The map covered Zaelar’s entire desk.
Drusniel had never seen anything like it—not a map of tunnels or caverns, but of the surface world, stretching across distances he couldn’t comprehend. Coastlines. Mountains. Forests. And at the eastern edge, beyond a stretch of water marked with warning symbols, a landmass labeled in faded ink.
“Wyrmreach,” Zaelar said, tracing the coastline with one long finger. “The land beyond the barrier.”
“I know what Wyrmreach is.” Drusniel kept his distance from the desk. “Every drow child learns the stories. The nightmare sea. The barrier. The realm of dragons. No one who crosses returns.”
“No ordinary drow returns.” Zaelar looked up. “But you’re not ordinary, are you?”
The compliment landed differently than it once had. After the letter, after the questions, Drusniel had learned to hear the shape of manipulation even when the words sounded true.
“Why are you showing me this?”
“Because I need a courier.” Zaelar straightened, hands folded behind his back. “Someone who can survive the crossing. The nightmare sea kills anyone without strong elemental affinity. Air and water both. The combination that makes you rare is also the combination that makes passage possible.”
“You want me to go to Wyrmreach.”
“I want you to consider it.” Zaelar moved to the window, looking out at gray sky. “There are things I need delivered. Items that would be dangerous to transport any other way. In exchange…”
“In exchange?”
“A place where drow with your gifts are respected. Valued. Not feared or rejected.” He turned back. “The lords of Wyrmreach understand elemental magic. They prize it. You wouldn’t be a failed candidate there. You’d be something rare and precious.”
The words tugged at something in Drusniel’s chest. The same place that ached when his father looked through him. The same place that burned when the mages had dismissed him as another disappointment.
“I won’t leave my family.”
“Your family.” Zaelar’s expression didn’t change, but something in his voice shifted. “The family that doesn’t know where you go each day.
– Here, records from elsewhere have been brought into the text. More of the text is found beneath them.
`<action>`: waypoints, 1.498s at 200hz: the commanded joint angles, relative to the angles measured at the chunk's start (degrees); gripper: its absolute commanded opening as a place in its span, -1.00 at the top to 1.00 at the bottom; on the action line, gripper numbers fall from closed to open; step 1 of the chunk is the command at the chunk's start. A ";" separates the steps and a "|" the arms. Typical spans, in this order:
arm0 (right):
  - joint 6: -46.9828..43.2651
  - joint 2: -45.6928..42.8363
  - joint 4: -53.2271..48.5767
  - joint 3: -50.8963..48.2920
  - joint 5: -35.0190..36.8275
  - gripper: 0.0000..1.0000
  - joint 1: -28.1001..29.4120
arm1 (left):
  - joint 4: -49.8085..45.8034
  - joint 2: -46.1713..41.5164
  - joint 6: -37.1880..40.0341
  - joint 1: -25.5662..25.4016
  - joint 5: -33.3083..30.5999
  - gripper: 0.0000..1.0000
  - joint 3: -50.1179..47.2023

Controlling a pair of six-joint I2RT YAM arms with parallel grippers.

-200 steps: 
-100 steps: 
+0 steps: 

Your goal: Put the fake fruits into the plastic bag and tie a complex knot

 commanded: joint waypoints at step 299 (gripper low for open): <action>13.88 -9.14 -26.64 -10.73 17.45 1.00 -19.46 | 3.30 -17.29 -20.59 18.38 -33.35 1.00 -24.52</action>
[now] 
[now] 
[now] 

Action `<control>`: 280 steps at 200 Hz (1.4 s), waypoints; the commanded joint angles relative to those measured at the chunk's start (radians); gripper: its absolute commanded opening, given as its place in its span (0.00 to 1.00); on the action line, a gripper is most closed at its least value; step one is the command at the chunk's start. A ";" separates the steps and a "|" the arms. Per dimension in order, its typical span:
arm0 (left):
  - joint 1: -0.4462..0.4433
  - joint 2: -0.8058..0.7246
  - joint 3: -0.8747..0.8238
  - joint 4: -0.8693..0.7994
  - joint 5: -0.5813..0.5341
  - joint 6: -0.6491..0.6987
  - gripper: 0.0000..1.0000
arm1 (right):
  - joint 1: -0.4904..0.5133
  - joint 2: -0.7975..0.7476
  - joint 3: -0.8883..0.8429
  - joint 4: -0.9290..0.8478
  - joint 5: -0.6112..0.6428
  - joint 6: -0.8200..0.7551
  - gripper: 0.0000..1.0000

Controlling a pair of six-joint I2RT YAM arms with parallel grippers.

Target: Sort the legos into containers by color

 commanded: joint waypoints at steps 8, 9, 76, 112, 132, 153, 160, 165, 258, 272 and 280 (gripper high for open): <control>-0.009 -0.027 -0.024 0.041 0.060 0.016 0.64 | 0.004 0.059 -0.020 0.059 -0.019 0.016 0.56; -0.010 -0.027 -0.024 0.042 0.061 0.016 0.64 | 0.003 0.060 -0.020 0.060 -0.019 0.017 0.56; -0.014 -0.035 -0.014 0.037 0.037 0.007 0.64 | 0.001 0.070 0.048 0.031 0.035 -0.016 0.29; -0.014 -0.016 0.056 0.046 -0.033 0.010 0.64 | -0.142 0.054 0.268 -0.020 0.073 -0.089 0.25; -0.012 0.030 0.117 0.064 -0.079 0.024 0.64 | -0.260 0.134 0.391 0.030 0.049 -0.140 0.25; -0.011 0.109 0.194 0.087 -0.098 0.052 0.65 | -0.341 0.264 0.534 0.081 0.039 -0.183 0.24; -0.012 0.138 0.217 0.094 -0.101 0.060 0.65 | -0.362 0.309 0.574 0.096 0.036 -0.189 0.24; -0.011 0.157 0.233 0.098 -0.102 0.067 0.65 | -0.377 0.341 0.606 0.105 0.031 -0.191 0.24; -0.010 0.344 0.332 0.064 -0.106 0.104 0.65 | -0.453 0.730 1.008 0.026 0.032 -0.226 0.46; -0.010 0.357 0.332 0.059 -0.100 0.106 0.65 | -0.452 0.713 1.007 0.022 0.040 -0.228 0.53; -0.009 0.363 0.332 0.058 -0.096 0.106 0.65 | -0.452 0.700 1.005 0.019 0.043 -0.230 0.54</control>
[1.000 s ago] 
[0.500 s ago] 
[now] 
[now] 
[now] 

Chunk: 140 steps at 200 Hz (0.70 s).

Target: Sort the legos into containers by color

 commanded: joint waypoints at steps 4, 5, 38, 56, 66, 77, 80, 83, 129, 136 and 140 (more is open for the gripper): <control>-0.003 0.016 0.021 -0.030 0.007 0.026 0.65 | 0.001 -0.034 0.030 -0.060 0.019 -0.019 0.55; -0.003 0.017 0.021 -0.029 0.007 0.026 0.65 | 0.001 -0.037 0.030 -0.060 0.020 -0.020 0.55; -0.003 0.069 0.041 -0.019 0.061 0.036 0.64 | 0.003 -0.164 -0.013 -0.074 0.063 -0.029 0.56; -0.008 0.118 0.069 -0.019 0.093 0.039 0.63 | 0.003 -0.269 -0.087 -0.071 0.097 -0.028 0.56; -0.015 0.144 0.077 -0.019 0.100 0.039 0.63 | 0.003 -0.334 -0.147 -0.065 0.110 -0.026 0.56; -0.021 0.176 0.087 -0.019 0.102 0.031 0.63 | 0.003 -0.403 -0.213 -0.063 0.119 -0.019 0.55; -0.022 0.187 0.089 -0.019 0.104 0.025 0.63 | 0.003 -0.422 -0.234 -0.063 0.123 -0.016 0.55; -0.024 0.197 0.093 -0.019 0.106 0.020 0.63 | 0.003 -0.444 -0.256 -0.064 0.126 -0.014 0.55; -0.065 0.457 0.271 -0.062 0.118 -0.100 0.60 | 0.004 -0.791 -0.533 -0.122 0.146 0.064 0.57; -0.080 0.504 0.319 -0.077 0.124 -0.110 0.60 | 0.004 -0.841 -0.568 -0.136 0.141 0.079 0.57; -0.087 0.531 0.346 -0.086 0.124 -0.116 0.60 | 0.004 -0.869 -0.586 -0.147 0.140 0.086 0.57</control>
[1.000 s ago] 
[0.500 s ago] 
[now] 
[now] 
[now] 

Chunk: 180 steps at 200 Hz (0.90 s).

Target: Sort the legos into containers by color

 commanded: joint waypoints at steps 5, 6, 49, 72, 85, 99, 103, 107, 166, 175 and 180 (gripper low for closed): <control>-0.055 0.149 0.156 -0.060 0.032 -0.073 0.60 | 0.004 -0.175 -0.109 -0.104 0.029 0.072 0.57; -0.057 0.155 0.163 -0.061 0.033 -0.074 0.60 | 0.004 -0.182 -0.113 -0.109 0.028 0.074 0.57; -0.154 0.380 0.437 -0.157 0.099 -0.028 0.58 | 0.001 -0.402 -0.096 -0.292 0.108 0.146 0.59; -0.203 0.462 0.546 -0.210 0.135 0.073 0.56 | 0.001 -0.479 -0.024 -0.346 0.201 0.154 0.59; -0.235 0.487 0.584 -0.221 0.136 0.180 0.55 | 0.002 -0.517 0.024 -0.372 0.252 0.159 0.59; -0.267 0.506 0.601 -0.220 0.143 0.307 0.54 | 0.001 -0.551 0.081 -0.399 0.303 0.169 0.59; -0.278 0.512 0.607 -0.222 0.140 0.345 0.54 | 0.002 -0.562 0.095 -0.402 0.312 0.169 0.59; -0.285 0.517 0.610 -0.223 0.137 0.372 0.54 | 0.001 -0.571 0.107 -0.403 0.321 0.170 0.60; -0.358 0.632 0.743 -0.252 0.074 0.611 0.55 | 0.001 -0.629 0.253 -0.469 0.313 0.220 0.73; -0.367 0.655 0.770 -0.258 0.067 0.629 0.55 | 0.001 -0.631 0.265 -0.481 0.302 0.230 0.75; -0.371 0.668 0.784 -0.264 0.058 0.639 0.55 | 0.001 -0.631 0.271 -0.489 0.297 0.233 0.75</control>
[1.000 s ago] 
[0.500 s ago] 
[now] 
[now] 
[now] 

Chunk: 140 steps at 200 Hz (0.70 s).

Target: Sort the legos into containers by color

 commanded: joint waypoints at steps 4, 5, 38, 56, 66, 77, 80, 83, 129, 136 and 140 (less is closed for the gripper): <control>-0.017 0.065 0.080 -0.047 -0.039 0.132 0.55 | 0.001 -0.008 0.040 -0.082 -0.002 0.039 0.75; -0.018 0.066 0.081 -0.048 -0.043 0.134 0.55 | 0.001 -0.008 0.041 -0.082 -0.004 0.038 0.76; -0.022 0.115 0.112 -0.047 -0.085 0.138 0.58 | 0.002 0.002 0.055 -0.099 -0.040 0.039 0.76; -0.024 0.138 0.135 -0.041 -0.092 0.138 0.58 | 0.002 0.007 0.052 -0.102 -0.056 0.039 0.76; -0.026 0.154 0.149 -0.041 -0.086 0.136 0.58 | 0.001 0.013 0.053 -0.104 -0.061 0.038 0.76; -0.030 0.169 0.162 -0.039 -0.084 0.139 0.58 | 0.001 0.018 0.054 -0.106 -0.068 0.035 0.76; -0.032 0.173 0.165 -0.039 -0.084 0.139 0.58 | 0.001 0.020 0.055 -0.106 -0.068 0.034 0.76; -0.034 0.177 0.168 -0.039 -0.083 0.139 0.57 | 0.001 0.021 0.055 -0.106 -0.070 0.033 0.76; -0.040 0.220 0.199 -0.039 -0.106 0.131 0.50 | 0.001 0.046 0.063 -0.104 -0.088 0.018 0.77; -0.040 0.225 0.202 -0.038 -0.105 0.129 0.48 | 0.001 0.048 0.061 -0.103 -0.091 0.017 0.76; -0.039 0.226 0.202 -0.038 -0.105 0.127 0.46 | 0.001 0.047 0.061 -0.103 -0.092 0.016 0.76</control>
The family whose enemies circle closer every week.”
Drusniel’s stomach tightened. “What do you mean?”
“House politics. Old rivalries. The usual drow games.” A dismissive wave. “I hear rumors. Patterns that suggest your family’s enemies have been positioning themselves. The signals are… concerning, if the pattern holds.”
“What signals?”
“Movement near contested territory. Unusual activity among houses historically aligned against yours. It could be nothing.” He met Drusniel’s gaze. “But the shape of it suggests escalation. You’ve seen the signs yourself. Your father’s tension. The increased patrols. The fear that no one speaks aloud.”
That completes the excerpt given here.